C’est une mise au monde, ou une mise à mort. Mise au monde d’un enfant, et, au-delà, celle d’un nouveau corps qui demande davantage d’attention parce qu’il porte en lui la vie. Mise à mort, en revanche, d’une existence passée. Ainsi se veut Grito Pelao, la dernière pièce de Rocío Molina, prodige de la danse espagnole devant laquelle Mikhaïl Barychnikov s’est agenouillé à l’issue d’Oro Viejo au New York City Center.
A Avignon, du 6 au 10 juillet, elle dansera avec la chanteuse Sílvia Pérez Cruz. Ces deux immenses artistes de la scène hispanique se mettent en situation de faiblesse, sous le regard d’une troisième personne, la mère de Rocío, Lola Cruz, qui a mis sa vie entre parenthèses pour s’occuper de la carrière de sa fille.
Avec un corps changeant, la danseuse qui avait toujours « détesté l’idée d’être mère », interprétera avec une certaine part d’improvisation « ce désir d’un enfant lorsqu’on vit seule et qu’on est homosexuelle, avec la peur de mener cette aventure sans un amour pour accompagner ».
Grito Pelao raconte l’histoire de trois femmes qui se retrouvent sur scène pour pousser un cri et affronter, ensemble, ce Dar a luz, (donner le jour, en espagnol), l’expression utilisée pour désigner l’accouchement, la mise en lumière.

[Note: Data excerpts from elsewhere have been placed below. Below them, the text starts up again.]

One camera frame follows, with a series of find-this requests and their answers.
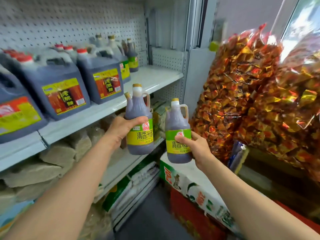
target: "finger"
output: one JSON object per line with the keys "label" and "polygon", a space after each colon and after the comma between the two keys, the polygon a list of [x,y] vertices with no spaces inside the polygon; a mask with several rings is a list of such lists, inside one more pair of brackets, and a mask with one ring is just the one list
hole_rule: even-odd
{"label": "finger", "polygon": [[181,144],[186,144],[188,147],[192,147],[192,145],[194,144],[193,140],[184,136],[175,136],[174,139]]}
{"label": "finger", "polygon": [[149,120],[148,117],[140,116],[135,119],[129,120],[128,123],[130,125],[130,128],[133,128],[134,126],[141,125],[141,124],[147,122],[148,120]]}
{"label": "finger", "polygon": [[192,137],[193,139],[195,139],[195,140],[198,140],[198,139],[201,138],[200,135],[198,135],[197,133],[195,133],[195,132],[193,132],[193,131],[191,131],[191,137]]}

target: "jug label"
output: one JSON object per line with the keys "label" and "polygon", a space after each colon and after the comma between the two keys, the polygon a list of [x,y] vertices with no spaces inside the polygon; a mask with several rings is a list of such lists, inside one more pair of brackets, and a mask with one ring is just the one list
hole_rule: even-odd
{"label": "jug label", "polygon": [[121,92],[118,69],[114,68],[93,74],[98,87],[100,98],[104,99],[118,92]]}
{"label": "jug label", "polygon": [[167,130],[165,132],[167,152],[173,154],[185,154],[191,152],[190,147],[185,144],[180,144],[174,139],[175,136],[184,136],[191,139],[191,129]]}
{"label": "jug label", "polygon": [[138,57],[130,57],[128,60],[130,68],[137,68],[139,66]]}
{"label": "jug label", "polygon": [[42,90],[57,115],[86,104],[76,78],[46,85],[42,87]]}
{"label": "jug label", "polygon": [[0,135],[25,128],[41,120],[26,96],[0,104]]}
{"label": "jug label", "polygon": [[125,80],[128,76],[130,76],[129,62],[127,60],[120,63],[120,70],[122,80]]}
{"label": "jug label", "polygon": [[127,134],[127,144],[141,146],[153,142],[153,123],[149,121],[133,127]]}

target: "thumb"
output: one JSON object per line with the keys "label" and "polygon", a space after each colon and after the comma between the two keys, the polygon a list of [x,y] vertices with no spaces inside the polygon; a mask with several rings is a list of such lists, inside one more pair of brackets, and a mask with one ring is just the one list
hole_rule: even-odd
{"label": "thumb", "polygon": [[148,117],[140,116],[140,117],[134,118],[132,120],[129,120],[128,123],[129,123],[130,129],[131,129],[136,125],[141,125],[141,124],[147,122],[148,120],[149,120]]}
{"label": "thumb", "polygon": [[193,140],[190,140],[189,138],[187,137],[184,137],[184,136],[175,136],[174,139],[176,141],[178,141],[179,143],[181,144],[186,144],[188,147],[192,147],[193,144],[194,144],[194,141]]}

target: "red and gold wrappers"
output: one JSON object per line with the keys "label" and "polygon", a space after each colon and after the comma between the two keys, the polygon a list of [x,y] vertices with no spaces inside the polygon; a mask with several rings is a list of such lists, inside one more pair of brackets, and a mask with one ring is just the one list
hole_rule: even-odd
{"label": "red and gold wrappers", "polygon": [[303,38],[258,94],[236,132],[320,181],[320,33]]}
{"label": "red and gold wrappers", "polygon": [[207,139],[211,152],[223,162],[242,116],[279,61],[282,47],[274,36],[262,34],[264,27],[235,34],[219,47],[191,121],[193,131]]}

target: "floor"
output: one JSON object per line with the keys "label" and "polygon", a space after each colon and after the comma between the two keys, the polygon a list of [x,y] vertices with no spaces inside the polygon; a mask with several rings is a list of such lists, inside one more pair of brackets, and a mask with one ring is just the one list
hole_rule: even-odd
{"label": "floor", "polygon": [[120,230],[115,240],[193,240],[170,214],[169,195],[161,184],[146,197]]}

« Cette pièce est arrivée à un moment où je ne trouvais plus aucun sens à ma vie, confie la danseuse, où je me moquais du succès et où, pour couronner le tout, je perdais toute forme de créativité. » A travers ce trio de femmes, de filles qui dansent pour les mères, et inversement, Grito Pelao évoque « cette douleur qui cherche une consolation dans la descendance, ce vertige que la maternité apporte ».

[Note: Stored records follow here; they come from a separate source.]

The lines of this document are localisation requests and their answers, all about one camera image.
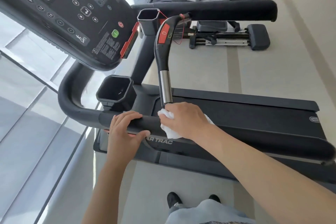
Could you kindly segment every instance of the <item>hand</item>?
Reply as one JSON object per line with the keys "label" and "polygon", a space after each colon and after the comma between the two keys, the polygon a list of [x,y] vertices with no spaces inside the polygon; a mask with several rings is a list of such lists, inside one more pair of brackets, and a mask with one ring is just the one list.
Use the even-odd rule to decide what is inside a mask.
{"label": "hand", "polygon": [[166,104],[165,109],[174,114],[174,119],[161,114],[159,115],[161,123],[184,138],[196,141],[202,130],[209,125],[204,113],[196,105],[186,102]]}
{"label": "hand", "polygon": [[124,112],[113,117],[107,146],[107,160],[112,165],[126,168],[137,153],[141,141],[151,134],[148,130],[141,131],[136,136],[130,136],[127,133],[127,127],[131,120],[141,117],[142,114],[134,111]]}

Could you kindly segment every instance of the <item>person's right hand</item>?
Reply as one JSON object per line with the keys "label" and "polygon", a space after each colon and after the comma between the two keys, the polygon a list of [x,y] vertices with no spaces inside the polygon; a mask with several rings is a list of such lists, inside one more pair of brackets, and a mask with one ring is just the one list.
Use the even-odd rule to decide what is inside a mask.
{"label": "person's right hand", "polygon": [[184,138],[196,141],[203,130],[209,125],[201,109],[190,103],[166,104],[166,110],[174,114],[174,119],[159,115],[161,123]]}

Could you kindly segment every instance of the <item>person's left hand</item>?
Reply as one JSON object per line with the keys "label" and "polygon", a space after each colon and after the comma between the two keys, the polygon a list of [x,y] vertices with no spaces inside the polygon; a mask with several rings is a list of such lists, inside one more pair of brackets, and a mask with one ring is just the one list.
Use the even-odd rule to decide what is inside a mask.
{"label": "person's left hand", "polygon": [[141,141],[151,134],[148,130],[133,136],[127,133],[127,127],[131,120],[141,117],[142,114],[134,111],[124,112],[113,117],[107,146],[107,160],[112,165],[126,168],[137,153]]}

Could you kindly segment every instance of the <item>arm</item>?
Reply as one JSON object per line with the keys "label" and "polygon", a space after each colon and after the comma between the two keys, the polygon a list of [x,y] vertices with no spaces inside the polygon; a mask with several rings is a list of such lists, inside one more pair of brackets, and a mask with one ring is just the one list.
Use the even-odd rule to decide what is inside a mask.
{"label": "arm", "polygon": [[207,122],[199,107],[168,104],[167,125],[216,157],[280,224],[334,223],[336,195]]}
{"label": "arm", "polygon": [[127,134],[127,126],[142,115],[130,111],[113,117],[108,137],[107,161],[93,190],[82,224],[117,224],[119,191],[128,163],[134,158],[141,141],[150,134],[141,131],[135,137]]}

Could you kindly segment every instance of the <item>forearm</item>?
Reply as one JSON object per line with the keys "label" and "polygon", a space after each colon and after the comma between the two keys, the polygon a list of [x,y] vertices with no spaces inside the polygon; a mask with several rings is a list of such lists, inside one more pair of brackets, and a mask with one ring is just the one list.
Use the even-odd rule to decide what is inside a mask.
{"label": "forearm", "polygon": [[117,224],[120,185],[124,167],[107,161],[100,172],[82,224]]}
{"label": "forearm", "polygon": [[214,125],[202,136],[199,145],[223,163],[280,224],[335,221],[336,195],[326,188]]}

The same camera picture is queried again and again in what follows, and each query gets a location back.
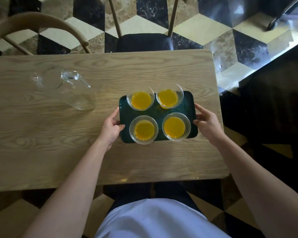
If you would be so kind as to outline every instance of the white shirt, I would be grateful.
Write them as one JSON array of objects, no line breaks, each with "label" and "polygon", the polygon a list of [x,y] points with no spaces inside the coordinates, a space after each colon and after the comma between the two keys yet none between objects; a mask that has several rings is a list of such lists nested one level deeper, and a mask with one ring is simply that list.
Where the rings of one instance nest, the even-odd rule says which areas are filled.
[{"label": "white shirt", "polygon": [[171,199],[145,199],[112,210],[95,238],[228,238],[200,212]]}]

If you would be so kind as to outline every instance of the curved chair back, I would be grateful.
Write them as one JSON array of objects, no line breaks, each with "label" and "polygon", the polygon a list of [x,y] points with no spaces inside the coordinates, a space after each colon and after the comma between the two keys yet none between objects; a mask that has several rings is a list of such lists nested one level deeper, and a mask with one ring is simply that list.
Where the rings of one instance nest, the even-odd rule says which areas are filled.
[{"label": "curved chair back", "polygon": [[10,43],[12,46],[17,48],[19,51],[23,52],[26,55],[33,55],[28,50],[21,47],[19,44],[14,42],[13,40],[6,37],[6,35],[26,30],[38,30],[39,28],[57,28],[68,31],[71,33],[76,39],[80,42],[82,47],[84,48],[85,52],[91,53],[89,48],[87,47],[89,42],[83,36],[83,34],[78,31],[75,27],[71,24],[54,17],[52,15],[43,14],[40,12],[25,12],[13,15],[6,19],[0,21],[0,38],[3,38],[5,41]]}]

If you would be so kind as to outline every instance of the wood grain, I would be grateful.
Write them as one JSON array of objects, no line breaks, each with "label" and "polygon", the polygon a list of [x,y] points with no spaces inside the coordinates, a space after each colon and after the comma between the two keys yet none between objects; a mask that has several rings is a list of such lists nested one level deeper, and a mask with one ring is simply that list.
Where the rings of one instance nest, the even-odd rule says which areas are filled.
[{"label": "wood grain", "polygon": [[[82,74],[95,90],[96,109],[78,111],[37,91],[29,75],[46,62]],[[57,187],[121,96],[138,84],[156,90],[168,81],[192,92],[195,102],[215,112],[222,124],[208,50],[0,57],[0,191]],[[149,145],[118,139],[104,157],[98,185],[227,175],[219,152],[200,133],[194,139]]]}]

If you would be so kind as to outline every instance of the dark pants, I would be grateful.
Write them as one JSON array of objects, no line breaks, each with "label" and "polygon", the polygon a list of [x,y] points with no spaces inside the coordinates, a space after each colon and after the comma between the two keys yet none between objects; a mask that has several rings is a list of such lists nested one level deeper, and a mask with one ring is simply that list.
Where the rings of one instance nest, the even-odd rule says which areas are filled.
[{"label": "dark pants", "polygon": [[[150,183],[124,184],[120,186],[120,189],[115,191],[115,201],[109,209],[108,213],[119,206],[129,204],[138,200],[150,199],[150,186]],[[179,184],[179,182],[170,181],[155,183],[154,189],[156,192],[156,198],[177,200],[182,204],[185,204],[188,207],[202,213],[196,206],[194,201],[191,199],[189,194]]]}]

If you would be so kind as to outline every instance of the black chair seat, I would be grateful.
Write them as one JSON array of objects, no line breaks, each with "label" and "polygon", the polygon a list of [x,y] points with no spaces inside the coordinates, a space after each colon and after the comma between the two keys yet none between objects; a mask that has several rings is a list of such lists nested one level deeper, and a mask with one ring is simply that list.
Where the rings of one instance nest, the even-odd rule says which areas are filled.
[{"label": "black chair seat", "polygon": [[170,37],[161,33],[127,34],[118,39],[116,52],[146,52],[173,50]]}]

Cette composition répond donc à une quête pour assurer sa continuité, pour conjurer sa peur de mourir, ou tout simplement « pour se trouver » ainsi que le dit la poète américaine Anne Sexton, citée par la danseuse. Depuis qu’elle tape du pied avec une rage de vivre et d’aimer égale, Rocío Molina, qui préfère créer dans le calme de sa maison‑atelier de Huelva « là où le soleil tape fort », a porté le flamenco sur d’autres terres, métissant les genres, réconciliant virtuosités technique et théâtrale.

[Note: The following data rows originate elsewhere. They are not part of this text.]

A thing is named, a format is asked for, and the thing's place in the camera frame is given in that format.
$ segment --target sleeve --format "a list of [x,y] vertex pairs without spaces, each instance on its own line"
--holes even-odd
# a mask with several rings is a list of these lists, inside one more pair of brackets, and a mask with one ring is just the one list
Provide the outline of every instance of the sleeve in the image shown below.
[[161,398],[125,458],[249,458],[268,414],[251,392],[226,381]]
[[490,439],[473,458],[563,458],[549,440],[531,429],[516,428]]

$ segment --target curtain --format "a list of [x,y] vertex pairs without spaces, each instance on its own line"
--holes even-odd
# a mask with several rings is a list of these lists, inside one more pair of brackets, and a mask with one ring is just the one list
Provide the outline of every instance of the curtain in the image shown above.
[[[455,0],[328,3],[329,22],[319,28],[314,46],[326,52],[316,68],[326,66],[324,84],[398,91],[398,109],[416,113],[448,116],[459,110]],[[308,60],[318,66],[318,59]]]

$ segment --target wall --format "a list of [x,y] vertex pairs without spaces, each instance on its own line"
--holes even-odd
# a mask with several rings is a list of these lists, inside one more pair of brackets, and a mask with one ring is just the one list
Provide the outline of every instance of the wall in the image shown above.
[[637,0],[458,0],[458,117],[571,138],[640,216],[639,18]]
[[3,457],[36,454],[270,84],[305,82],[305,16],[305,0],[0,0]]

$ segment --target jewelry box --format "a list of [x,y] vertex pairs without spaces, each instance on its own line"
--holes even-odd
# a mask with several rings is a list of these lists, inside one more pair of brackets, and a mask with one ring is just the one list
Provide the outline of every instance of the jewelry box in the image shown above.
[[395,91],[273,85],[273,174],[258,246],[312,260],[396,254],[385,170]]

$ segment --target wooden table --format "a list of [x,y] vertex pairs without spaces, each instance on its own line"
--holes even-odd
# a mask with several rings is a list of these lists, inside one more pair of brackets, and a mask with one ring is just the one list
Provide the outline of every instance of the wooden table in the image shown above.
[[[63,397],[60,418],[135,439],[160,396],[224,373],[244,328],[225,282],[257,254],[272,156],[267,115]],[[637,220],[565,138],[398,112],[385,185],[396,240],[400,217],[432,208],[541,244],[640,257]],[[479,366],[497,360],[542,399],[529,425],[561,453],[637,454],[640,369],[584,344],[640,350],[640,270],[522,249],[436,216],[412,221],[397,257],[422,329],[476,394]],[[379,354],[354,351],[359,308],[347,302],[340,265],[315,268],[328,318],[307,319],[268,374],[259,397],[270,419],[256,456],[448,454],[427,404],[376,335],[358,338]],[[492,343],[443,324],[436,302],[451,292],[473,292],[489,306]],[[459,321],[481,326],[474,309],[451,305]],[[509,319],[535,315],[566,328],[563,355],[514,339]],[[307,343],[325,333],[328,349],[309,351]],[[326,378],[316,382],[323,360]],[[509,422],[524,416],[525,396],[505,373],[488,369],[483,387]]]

Elle a également enflammé la scène de Chaillot, à Paris, en novembre dernier, lors de l’éblouissant festival de flamenco, en présentant Afectos, un chef-d’oeuvre ! Sur la scène, la chanteuse et guitariste Rosario La Tremendita, le contrebassiste Pablo Martín Caminero, et Rocío utilisant son corps comme une caisse de résonance, se tapant dans les mains, sur les cuisses et sur le ventre, faisant claquer ses talons comme pour se réveiller, voire accoucher.
Cette suite de joutes et de danses de l’amour, intenses et burlesques, qui sont parfois interprétées sur des chansons hurlant les sentiments, « font résonner la fragilité de l’existence et rendent visible le ressenti ».
Avec Grito Pelao, la chorégraphe ouvre une nouvelle porte vers l’inconnu, pour être à l’écoute de ce corps qui lui procure autant de plaisir que de souffrance, et trouver enfin la sagesse, la paix avec elle-même.